Some Comments on Malignancy, Gamma Knife and Radiotherapy..
Many of us are a little scared of the thoughts of malignancy.
I think we need to put the risk into perspective.
First of all many of us would have had a had CT-Scan or two and thought absolutely nothing of it.
The risk of getting Cancer from your CT-Scan is relatively high, possibly as high as 1:400,
The risk isn't even declared.
https://www.ncbi.nlm.nih.gov/pubmed/20008690 An Excerpt From Scientific American
"A handful of studies published in the past decade have rekindled concerns. Researchers at the National Cancer Institute estimate that 29,000 future cancer cases could be attributed to the 72 million CT scans performed in the country in 2007. That increase is equivalent to about 2 percent of the total 1.7 million cancers diagnosed nationwide every year. A 2009 study of medical centers in the San Francisco Bay Area also calculated an elevated risk: one extra case of cancer for every 400 to 2,000 routine chest CT exams."
On Radiosurgery.
Some people are naturally susceptible to radiation and it is theorised more likely to have a malignant transformation.
People with NF2 have a genetic defect that makes them more susceptible to tumours.
No surprise then that many of the noted malignant transformations are associated with NF-2
https://www.ncbi.nlm.nih.gov/pubmed/17460521It could very well be that Radiosurgery is very safe for 98% of the population, but far more risky to people that have a predisposition to cancer, and lack tumour suppression mechanisms.
Other factors as ASG has noted is the dosage of the treatment.
AN's receive a relatively low dose, which reduces the risk...
Different tumour types may also indicate that you have a predisposition for cancer.
There is an interesting paper here demonstrating a link between AN treatment failure and an Unrelated Malignancy.
https://www.ncbi.nlm.nih.gov/pmc/articles/PMC3379795/A paper indicating FSRT increases the risk of Malignancy.... Why get 48Gy when you can get 12-13Gy
https://www.ncbi.nlm.nih.gov/pubmed/15179297"Many publications emphaze the risks after larger-field, fractionated radiotherapy with low non-cell-killing dose delivered to central nervous system. Furthermore, therapeutic radiation doses for benign tumors associated with a long life (parasellar tumors, meningioma) were implicated in carcinogenesis. Incidence of radiation-associated tumors is linked to different factors such as age and individual genetic susceptibility."

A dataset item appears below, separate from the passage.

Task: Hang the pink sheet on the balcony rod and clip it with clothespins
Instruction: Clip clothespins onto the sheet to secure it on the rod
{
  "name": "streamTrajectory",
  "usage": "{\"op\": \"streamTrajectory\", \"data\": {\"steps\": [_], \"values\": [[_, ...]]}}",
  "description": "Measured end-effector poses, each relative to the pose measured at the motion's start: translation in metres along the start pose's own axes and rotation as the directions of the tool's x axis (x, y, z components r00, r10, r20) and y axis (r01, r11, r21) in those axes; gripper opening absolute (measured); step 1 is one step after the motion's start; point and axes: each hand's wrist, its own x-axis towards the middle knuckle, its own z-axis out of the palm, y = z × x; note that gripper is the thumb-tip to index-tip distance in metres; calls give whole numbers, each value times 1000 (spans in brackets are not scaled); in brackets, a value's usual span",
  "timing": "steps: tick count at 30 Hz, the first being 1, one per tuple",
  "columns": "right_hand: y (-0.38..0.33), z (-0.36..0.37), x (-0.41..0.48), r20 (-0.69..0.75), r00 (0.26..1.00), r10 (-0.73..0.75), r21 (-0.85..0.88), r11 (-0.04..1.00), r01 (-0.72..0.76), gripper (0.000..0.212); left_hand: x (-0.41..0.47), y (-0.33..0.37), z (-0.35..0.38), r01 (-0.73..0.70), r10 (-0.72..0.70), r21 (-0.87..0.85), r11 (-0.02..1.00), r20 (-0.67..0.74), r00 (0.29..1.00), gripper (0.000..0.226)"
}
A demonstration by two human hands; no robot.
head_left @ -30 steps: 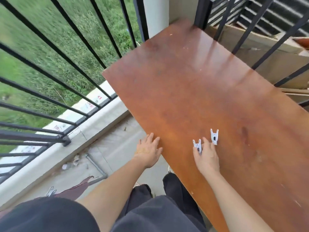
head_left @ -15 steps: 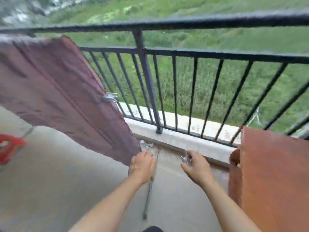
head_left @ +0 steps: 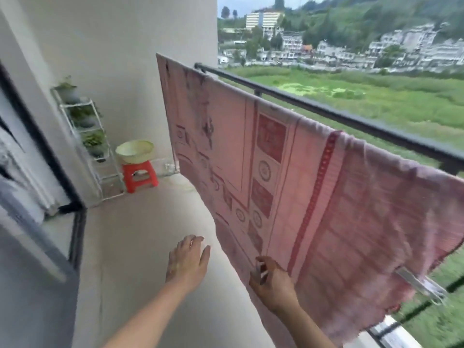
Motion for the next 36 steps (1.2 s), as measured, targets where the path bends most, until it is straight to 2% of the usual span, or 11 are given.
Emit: {"op": "streamTrajectory", "data": {"steps": [4,9,12,16,21,28,32,36], "values": [[-40,35,71,53,996,-69,87,994,64,37,54,-36,-17,56,-56,18,998,-22,998,47],[-72,95,185,19,994,-104,186,978,99,25,144,-82,-17,128,-129,53,990,24,991,57],[-89,136,274,33,990,-136,222,967,126,27,215,-111,-20,175,-178,72,982,33,983,59],[-128,169,381,122,986,-116,289,954,77,33,292,-151,-39,281,-283,57,958,25,959,63],[-203,195,509,136,971,-198,284,946,153,37,393,-204,-75,320,-314,111,941,-66,947,65],[-290,259,632,177,916,-360,260,915,309,38,509,-285,-76,415,-408,51,908,-112,906,66],[-333,308,715,170,917,-362,274,911,309,39,603,-342,-68,423,-417,33,906,-108,902,69],[-386,347,807,162,929,-332,208,932,296,34,704,-399,-77,391,-386,39,919,-98,917,72]]}}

Another factor is Tumour volume.
It takes about 100 times the radiation to zap a 3.0cm tumour versus a 10mm tumour.
By volume a 3cm tumour is nearly 100 times larger. Presumably receiving 100 times the radiation increases your risk 100 fold.
Even if you do have a malignant transformation of an AN, I believe about 75% had the cancer removed successfully.
You also need to balance that out with the risks of surgery.
Mortality rates in the US are averaging 0.5% and 6% requiring rehabilitation.
Choosing an experienced Doc reduces your risks by 70%. probably more for the best teams.